Clothes, in The Crown, have always been part of the aesthetic pleasure the show provides viewers—a crucial element of the absurd spectacle that is royalist Britain, with its fairytale carriages and gilded rooms, its Sèvres porcelain and Harris tweed. And yet, watching Season 3, I’ve come to appreciate more than ever how the series uses clothing to explore and subvert ideas about power, and what it looks like when a woman wields it. Typically when women gain access to a man’s world in popular culture they dress the part, adopting masculine tailoring and fabrics: Think Tess McGill’s gray herringbone suit and heavy shoulder pads. The Queen is different. Her gender, and her femininity, are intrinsic to the way she governs.
The Crown’s costume designer, Jane Petrie, uses clothing to offer glimpses of insight into a character who, in Season 3, is becoming more and more unknowable. The first episode opens on the Queen sitting by a window, but it takes two and a half minutes before the camera gives a clear shot of her face. Instead, we see the symbols that have come to stand for her: a crown atop a head of regimented curls, the gates of Buckingham Palace flanked by two Welsh Guards, a pair of corgis striding across an ornately carpeted room. When Colman’s Queen finally comes into focus, she’s surrounded by a phalanx of men in dark suits. She, by contrast, wears a lilac dress with a love knot detail over her breastbone, high-heeled black shoes, and pale stockings with seams running down toward her heels. Her authority is such that the men around her bend slightly backward when she enters the room, as if to surrender even the airspace to the head of state.
In reality, as in the show, the Queen’s deployment of pastel colors and pearls isn’t just a matter of personal taste.
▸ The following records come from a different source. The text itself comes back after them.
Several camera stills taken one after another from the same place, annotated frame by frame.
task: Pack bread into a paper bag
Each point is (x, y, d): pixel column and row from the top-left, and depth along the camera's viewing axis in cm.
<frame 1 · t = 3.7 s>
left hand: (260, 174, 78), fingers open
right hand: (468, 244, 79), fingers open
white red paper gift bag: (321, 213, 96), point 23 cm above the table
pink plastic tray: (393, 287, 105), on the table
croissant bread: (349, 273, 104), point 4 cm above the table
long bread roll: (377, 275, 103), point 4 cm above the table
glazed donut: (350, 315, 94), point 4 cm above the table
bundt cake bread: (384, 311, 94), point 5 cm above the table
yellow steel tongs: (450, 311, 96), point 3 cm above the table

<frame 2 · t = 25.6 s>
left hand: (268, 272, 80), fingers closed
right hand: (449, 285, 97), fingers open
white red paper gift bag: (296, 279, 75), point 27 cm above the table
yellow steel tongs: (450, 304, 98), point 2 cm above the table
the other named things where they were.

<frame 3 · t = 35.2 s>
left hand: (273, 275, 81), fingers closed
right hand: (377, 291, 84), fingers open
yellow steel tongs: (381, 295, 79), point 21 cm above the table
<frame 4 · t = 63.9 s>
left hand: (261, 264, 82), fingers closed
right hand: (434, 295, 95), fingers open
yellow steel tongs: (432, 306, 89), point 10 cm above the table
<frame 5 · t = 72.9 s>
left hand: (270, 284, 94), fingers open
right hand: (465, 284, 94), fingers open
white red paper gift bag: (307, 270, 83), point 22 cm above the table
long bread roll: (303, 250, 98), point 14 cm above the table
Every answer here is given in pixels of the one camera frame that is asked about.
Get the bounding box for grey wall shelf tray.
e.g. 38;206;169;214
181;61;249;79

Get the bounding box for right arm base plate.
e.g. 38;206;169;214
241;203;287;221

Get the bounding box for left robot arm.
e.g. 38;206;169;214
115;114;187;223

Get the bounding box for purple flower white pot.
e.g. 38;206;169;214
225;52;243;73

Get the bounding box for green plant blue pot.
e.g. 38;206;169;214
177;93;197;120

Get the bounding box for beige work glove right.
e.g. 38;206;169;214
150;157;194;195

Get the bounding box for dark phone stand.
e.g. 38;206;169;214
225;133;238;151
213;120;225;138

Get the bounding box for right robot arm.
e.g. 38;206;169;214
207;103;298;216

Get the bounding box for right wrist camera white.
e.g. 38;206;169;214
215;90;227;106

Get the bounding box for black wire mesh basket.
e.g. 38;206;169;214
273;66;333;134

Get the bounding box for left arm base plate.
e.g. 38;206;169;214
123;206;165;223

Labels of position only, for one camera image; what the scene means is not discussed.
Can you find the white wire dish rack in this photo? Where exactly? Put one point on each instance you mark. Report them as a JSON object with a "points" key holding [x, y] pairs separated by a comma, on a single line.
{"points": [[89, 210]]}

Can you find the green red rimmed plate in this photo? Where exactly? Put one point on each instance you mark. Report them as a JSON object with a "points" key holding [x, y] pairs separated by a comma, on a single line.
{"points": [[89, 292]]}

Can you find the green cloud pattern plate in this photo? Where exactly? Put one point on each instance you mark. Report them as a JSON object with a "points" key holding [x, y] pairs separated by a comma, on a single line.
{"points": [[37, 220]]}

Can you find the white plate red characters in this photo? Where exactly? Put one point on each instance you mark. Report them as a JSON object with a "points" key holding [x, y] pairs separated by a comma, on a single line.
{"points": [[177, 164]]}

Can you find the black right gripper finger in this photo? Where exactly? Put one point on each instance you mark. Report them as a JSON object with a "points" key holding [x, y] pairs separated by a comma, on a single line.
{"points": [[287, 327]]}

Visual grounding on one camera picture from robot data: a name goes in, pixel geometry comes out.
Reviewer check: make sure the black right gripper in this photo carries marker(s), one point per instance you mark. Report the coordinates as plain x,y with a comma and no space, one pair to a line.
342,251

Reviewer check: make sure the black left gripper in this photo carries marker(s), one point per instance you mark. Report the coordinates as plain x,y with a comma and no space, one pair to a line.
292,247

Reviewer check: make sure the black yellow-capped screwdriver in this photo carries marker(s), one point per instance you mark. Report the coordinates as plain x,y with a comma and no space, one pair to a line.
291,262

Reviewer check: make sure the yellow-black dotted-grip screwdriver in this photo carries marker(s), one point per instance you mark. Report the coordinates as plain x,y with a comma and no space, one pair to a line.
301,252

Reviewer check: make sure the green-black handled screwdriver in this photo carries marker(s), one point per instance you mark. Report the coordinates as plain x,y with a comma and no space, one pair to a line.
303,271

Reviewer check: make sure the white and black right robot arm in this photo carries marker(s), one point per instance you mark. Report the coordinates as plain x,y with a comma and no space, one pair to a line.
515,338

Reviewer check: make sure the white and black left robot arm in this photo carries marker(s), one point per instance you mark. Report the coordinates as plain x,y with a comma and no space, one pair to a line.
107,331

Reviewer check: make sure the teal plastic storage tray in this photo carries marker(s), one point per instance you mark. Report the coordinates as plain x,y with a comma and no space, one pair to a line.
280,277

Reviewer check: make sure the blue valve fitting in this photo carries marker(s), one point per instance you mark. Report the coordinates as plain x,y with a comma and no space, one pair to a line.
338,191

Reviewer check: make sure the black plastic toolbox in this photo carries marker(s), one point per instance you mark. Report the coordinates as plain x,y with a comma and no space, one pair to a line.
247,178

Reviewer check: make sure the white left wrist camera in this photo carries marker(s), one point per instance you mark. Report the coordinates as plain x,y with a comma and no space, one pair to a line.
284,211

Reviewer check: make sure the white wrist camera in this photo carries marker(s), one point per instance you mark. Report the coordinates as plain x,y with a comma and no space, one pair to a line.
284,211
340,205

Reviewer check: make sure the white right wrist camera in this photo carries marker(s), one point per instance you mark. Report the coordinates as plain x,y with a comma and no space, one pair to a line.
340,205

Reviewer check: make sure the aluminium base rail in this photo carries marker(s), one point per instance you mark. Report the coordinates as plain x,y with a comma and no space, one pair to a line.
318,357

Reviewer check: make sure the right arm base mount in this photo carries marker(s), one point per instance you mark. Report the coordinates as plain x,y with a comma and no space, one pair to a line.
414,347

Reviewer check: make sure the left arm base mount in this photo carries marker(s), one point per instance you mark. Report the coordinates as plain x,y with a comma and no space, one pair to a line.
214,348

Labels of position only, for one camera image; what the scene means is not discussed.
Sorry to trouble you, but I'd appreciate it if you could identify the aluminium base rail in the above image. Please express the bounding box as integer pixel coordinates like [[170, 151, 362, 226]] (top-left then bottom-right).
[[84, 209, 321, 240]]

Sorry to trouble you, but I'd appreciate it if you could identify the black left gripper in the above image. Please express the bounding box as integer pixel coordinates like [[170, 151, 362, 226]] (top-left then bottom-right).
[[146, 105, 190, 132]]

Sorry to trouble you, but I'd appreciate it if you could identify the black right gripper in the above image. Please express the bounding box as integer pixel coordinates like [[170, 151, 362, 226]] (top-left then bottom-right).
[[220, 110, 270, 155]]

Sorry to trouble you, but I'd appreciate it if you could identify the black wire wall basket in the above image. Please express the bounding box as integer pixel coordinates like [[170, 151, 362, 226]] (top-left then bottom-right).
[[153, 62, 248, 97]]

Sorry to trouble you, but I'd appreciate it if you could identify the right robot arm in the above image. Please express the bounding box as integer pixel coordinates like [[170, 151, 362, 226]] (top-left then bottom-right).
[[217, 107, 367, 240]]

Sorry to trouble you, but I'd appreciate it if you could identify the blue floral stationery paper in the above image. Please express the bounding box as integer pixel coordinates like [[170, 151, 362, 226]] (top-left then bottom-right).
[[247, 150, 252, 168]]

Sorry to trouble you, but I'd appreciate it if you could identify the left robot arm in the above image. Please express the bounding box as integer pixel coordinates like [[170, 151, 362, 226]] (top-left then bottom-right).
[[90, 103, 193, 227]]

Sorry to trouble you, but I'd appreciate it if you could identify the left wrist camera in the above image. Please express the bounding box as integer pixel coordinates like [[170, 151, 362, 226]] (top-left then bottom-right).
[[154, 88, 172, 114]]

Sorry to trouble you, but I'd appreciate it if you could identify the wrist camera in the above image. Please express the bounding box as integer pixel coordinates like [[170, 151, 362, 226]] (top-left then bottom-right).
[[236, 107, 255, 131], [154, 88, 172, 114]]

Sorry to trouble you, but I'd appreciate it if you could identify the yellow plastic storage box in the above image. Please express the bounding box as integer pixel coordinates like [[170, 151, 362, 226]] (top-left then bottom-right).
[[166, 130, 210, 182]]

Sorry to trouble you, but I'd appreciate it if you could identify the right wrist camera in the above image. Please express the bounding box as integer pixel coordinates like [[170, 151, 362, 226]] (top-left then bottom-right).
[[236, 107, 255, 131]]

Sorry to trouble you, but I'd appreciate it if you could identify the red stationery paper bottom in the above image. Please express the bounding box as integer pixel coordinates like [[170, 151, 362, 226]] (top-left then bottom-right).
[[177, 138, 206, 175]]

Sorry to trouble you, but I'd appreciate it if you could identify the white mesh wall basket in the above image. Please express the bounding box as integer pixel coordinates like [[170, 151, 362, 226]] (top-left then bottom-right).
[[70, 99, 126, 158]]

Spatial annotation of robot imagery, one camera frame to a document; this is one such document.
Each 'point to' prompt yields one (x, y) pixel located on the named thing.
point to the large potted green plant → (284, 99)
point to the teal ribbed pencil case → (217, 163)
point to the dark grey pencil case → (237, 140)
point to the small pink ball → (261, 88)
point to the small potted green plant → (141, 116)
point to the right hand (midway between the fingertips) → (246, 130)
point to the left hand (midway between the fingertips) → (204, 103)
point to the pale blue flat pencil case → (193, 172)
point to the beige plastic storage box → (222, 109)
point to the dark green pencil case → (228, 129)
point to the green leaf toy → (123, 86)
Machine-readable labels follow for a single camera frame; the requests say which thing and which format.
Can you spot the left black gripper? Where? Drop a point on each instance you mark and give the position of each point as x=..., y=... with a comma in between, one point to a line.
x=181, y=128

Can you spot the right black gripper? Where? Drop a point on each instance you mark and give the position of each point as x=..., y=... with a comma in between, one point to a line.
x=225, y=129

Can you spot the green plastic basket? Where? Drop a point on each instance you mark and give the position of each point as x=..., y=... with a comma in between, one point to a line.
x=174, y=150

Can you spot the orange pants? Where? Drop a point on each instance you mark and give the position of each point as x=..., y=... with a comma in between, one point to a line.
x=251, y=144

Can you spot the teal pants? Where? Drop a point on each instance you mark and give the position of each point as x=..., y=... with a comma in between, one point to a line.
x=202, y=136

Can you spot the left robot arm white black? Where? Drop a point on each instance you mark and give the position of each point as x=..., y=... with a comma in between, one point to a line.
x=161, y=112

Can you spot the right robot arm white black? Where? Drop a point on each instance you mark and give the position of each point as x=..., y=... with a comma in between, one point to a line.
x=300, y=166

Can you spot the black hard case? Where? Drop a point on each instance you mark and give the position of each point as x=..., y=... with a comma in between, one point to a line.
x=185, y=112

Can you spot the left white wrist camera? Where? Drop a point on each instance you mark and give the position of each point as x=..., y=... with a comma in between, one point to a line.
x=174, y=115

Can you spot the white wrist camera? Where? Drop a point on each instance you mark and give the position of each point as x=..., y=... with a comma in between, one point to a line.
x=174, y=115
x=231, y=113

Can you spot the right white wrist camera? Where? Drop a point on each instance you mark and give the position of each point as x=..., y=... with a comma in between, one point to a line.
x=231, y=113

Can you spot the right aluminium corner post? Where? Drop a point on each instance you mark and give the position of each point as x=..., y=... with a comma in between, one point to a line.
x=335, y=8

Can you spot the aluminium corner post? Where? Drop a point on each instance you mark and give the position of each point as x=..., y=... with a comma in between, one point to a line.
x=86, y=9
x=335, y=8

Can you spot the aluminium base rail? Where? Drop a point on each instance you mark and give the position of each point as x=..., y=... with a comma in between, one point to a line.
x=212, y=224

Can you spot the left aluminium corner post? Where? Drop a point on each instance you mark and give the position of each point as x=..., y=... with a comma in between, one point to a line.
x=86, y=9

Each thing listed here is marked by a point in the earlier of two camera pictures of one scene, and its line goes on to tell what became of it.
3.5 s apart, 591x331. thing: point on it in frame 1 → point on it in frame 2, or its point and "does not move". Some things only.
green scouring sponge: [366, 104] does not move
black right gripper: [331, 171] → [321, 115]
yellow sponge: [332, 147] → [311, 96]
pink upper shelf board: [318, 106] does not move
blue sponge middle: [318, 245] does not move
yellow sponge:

Since her coronation in 1953, when the Queen requested that her gown for the event be embroidered with symbols from countries in the British commonwealth—English roses, Canadian maple leaves, Scottish thistle—every outfit she’s worn has been worn with intention. Clothing, for the Queen, is much more about diplomacy and visibility than style. In her recent book Our Rainbow Queen: A Tribute to Queen Elizabeth II and Her Colorful Wardrobe, the writer Sali Hughes investigates some of the subtext of the Queen’s wardrobe, revealing that the monarch never matches her color palette to any country’s flag to avoid accusations of partiality. And her penchant for bright colors, Hughes argues, isn’t about the monarch’s own preference: It’s to ensure that the people who’ve waited several hours will be better able to see her.
What The Crown suggests, though, is that the Queen also uses the clothes she wears to underscore her own authority. Season 3 is set in the 1960s and ’70s, capturing the period between the Queen’s 40th birthday and her Silver Jubilee in 1977—when she was no longer a young woman but still habitually the only woman in most official situations. Like Foy’s character before her, Colman’s Queen wears comfier clothes when she’s off-duty or at leisure: printed blouses, cashmere sweaters, Hèrmes scarves knotted over her shoulders. When she goes to the races, in her function as a breeder of horses, she cheerfully wears garish floral prints and hats covered in tiny petals. But in meetings with the prime minister, or when she’s obliged to dress down someone who’s stepped out of line, the Queen wears plain linen suits in darker colors. The outfit she wears to scold the statesman Louis Mountbatten (Charles Dance) recalls the military-green suit Claire Foy wore in Season 2 to deride the four prime ministers she’s outlasted as “a confederacy of elected quitters.” (Foy’s outfit was accessorized with a pillbox hat, a diamond brooch, and a defiant—even disdainful—tilt to the chin.)